O álcool etílico adicionado estava em temperatura superior a zero graus Celsius, assim, o precipitado observado foi acompanhado por desnaturação.
Reações de precipitação sem desnaturação
Efeito da força iônica sobre a solubilidade das proteínas – ovoglobulina
“salting-in” é o fenômeno caracterizado pelo aumento da solubilidade de muitas proteínas causado por sais, devido à formação de interações das proteínas com estes sais e a conseqüente diminuição das interações proteína-proteína. 
Por outro lado, “salting-out” é o fenômeno que leva à precipitação das proteínas em razão da alta força iônica do meio. A alta concentração de sais muito solúveis em uma solução de proteínas leva à remoção da água de hidratação das moléculas, aumentando as interações proteína-proteína. 
Num primeiro momento, foi observada a formação de pequenos precipitados no béquer com a diluição da clara de ovo e agitação com o bastão. Precipitado que foi redissolvido tão logo fez-se a adição da solução de cloreto de sódio, característico do fenômeno salting-in. A adição do sal foi feita gota-á-gota para evitar neste momento uma alta concentração de sal levando ao salting-out. 
A adição da solução de sulfato de amônio atua restabelecendo a força iônica anterior e a proteína reprecipita. As proteínas aqui tratadas não sofreram o processo de desnaturação. 
CONCLUSÃO
As observações feitas durante a prática foram concordantes com os objetivos aos quais se queria atingir. Os primeiros procedimentos, referentes às reações com a ninhidrina e o biureto, permitiram a caracterização das proteínas principalmente com base em suas propriedades químicas e físicas, tais como a presença de ligações peptídicas, a presença de grupos α-amino e ε-amino. 
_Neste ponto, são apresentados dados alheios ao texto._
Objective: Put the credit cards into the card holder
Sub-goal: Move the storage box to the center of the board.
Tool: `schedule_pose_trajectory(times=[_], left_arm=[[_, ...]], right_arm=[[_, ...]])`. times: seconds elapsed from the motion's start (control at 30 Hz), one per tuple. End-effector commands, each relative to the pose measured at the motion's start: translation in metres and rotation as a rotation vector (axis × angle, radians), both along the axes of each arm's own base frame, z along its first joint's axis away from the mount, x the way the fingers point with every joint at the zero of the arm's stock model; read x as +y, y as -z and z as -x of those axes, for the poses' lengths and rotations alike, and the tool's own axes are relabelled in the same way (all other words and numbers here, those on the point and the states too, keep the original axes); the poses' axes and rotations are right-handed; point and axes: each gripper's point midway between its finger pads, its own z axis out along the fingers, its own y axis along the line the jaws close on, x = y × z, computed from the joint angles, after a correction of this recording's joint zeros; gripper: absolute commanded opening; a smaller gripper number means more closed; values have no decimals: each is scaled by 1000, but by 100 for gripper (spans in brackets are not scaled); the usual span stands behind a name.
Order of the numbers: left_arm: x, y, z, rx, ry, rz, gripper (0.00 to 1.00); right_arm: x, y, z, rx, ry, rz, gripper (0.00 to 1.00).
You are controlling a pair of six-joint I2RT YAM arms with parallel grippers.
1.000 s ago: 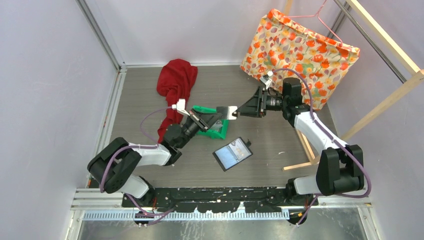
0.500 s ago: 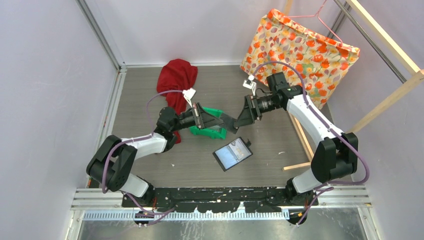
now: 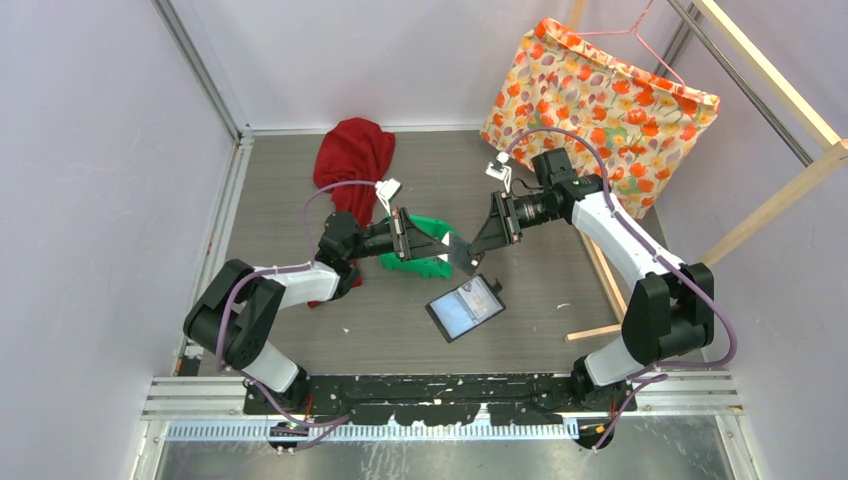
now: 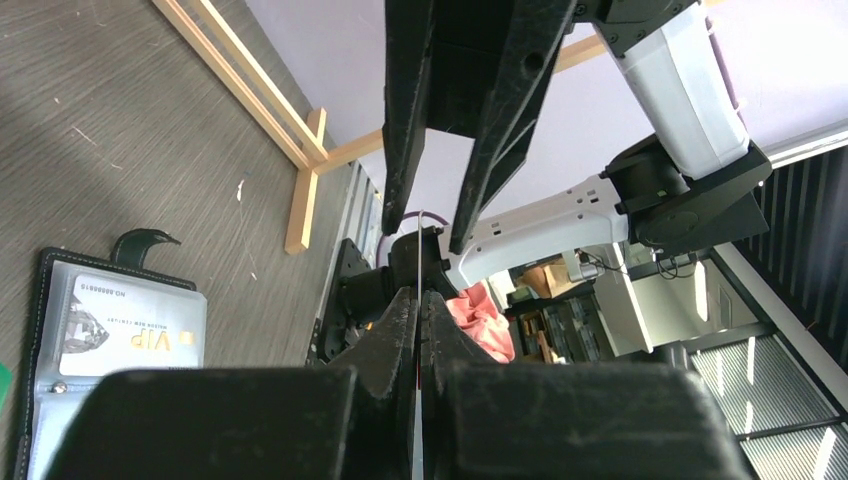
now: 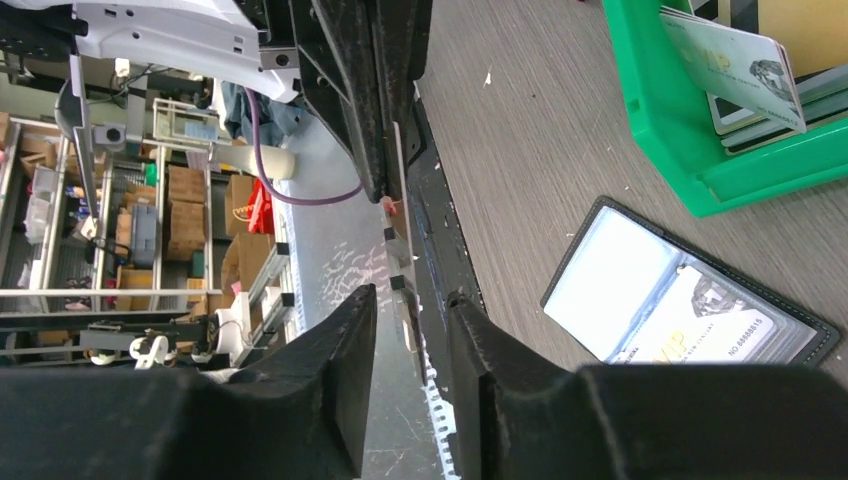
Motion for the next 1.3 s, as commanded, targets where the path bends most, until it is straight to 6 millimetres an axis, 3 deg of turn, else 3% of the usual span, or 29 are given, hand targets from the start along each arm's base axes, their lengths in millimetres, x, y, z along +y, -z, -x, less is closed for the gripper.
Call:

As reações de precipitação, com ou sem desnaturação, permitiram a constatação da influencia exercida pelos fatores aqui tratados: calor, pH, solventes orgânicos e a força iônica, indo de encontro às informações contidas na literatura. 
BIBLIOGRAFIA 
David L. Nelson, Michael M. Cox, PRINCÍPIOS DE BIOQUÍMICA DE LEHNINGER, Quinta edição. Artmed 2011.
Mary K. Campbell, BIOQUÍMICA, Terceira edição. Artmed 2000.